[Task instructions] For every line in the material, set down an identical one.

[Excerpted records]

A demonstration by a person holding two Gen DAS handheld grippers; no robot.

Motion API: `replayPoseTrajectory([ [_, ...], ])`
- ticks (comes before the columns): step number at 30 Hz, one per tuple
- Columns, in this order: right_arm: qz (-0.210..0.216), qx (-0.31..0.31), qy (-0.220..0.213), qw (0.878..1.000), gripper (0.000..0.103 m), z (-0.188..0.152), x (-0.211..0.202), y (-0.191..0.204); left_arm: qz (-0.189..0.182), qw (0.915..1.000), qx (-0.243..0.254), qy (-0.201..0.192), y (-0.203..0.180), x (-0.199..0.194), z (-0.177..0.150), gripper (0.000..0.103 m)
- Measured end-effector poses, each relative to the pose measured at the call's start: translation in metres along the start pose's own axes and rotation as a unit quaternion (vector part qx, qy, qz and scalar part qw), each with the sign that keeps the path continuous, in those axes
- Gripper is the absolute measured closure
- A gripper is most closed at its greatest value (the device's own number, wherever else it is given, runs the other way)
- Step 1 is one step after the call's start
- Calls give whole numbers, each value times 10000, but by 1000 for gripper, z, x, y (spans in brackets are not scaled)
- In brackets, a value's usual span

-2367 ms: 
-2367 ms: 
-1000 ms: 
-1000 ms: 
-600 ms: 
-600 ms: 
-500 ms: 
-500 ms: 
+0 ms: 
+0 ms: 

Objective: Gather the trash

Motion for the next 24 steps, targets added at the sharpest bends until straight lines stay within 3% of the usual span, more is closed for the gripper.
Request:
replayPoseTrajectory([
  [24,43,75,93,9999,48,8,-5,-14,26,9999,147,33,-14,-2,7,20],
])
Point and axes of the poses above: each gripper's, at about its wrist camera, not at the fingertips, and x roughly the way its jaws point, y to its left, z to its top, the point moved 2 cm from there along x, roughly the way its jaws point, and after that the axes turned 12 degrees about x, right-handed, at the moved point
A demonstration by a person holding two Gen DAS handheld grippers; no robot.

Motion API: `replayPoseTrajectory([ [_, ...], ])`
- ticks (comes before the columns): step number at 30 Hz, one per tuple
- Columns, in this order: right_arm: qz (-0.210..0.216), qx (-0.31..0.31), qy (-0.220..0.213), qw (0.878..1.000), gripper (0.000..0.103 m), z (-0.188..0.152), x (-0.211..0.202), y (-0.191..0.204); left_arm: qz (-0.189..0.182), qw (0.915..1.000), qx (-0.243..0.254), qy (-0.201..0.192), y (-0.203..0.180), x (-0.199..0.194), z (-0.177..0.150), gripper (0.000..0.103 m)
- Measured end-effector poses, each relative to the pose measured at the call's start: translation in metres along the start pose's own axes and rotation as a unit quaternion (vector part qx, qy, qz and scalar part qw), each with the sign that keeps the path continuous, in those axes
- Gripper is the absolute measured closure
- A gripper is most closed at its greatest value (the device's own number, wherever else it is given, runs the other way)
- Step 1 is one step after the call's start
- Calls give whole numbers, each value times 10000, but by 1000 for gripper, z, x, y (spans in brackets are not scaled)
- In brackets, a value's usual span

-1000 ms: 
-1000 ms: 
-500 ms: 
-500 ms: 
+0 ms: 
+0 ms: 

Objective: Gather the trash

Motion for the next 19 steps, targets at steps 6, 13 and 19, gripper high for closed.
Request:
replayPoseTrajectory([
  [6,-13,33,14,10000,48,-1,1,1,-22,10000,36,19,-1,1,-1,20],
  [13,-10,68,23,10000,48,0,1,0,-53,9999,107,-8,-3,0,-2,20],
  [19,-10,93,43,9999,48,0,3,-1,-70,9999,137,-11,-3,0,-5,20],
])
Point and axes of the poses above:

[Output of the task]
A demonstration by a person holding two Gen DAS handheld grippers; no robot.

Motion API: `replayPoseTrajectory([ [_, ...], ])`
- ticks (comes before the columns): step number at 30 Hz, one per tuple
- Columns, in this order: right_arm: qz (-0.210..0.216), qx (-0.31..0.31), qy (-0.220..0.213), qw (0.878..1.000), gripper (0.000..0.103 m), z (-0.188..0.152), x (-0.211..0.202), y (-0.191..0.204); left_arm: qz (-0.189..0.182), qw (0.915..1.000), qx (-0.243..0.254), qy (-0.201..0.192), y (-0.203..0.180), x (-0.199..0.194), z (-0.177..0.150), gripper (0.000..0.103 m)
- Measured end-effector poses, each relative to the pose measured at the call's start: translation in metres along the start pose's own axes and rotation as a unit quaternion (vector part qx, qy, qz and scalar part qw), each with the sign that keeps the path continuous, in those axes
- Gripper is the absolute measured closure
- A gripper is most closed at its greatest value (the device's own number, wherever else it is given, runs the other way)
- Step 1 is one step after the call's start
- Calls give whole numbers, each value times 10000, but by 1000 for gripper, z, x, y (spans in brackets are not scaled)
- In brackets, a value's usual span

-2367 ms: 
-2367 ms: 
-1000 ms: 
-1000 ms: 
-600 ms: 
-600 ms: 
-500 ms: 
-500 ms: 
+0 ms: 
+0 ms: 

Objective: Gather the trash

Motion for the next 24 steps, targets added at the sharpest bends until straight lines stay within 3% of the usual span, more is closed for the gripper.
Request:
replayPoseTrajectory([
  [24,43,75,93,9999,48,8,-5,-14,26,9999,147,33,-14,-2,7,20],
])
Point and axes of the poses above: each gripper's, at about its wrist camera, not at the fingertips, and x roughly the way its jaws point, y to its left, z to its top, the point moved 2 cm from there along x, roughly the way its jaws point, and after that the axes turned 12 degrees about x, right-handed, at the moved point
A demonstration by a person holding two Gen DAS handheld grippers; no robot.

Motion API: `replayPoseTrajectory([ [_, ...], ])`
- ticks (comes before the columns): step number at 30 Hz, one per tuple
- Columns, in this order: right_arm: qz (-0.210..0.216), qx (-0.31..0.31), qy (-0.220..0.213), qw (0.878..1.000), gripper (0.000..0.103 m), z (-0.188..0.152), x (-0.211..0.202), y (-0.191..0.204); left_arm: qz (-0.189..0.182), qw (0.915..1.000), qx (-0.243..0.254), qy (-0.201..0.192), y (-0.203..0.180), x (-0.199..0.194), z (-0.177..0.150), gripper (0.000..0.103 m)
- Measured end-effector poses, each relative to the pose measured at the call's start: translation in metres along the start pose's own axes and rotation as a unit quaternion (vector part qx, qy, qz and scalar part qw), each with the sign that keeps the path continuous, in those axes
- Gripper is the absolute measured closure
- A gripper is most closed at its greatest value (the device's own number, wherever else it is given, runs the other way)
- Step 1 is one step after the call's start
- Calls give whole numbers, each value times 10000, but by 1000 for gripper, z, x, y (spans in brackets are not scaled)
- In brackets, a value's usual span

-1000 ms: 
-1000 ms: 
-500 ms: 
-500 ms: 
+0 ms: 
+0 ms: 

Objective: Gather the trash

Motion for the next 19 steps, targets at steps 6, 13 and 19, gripper high for closed.
Request:
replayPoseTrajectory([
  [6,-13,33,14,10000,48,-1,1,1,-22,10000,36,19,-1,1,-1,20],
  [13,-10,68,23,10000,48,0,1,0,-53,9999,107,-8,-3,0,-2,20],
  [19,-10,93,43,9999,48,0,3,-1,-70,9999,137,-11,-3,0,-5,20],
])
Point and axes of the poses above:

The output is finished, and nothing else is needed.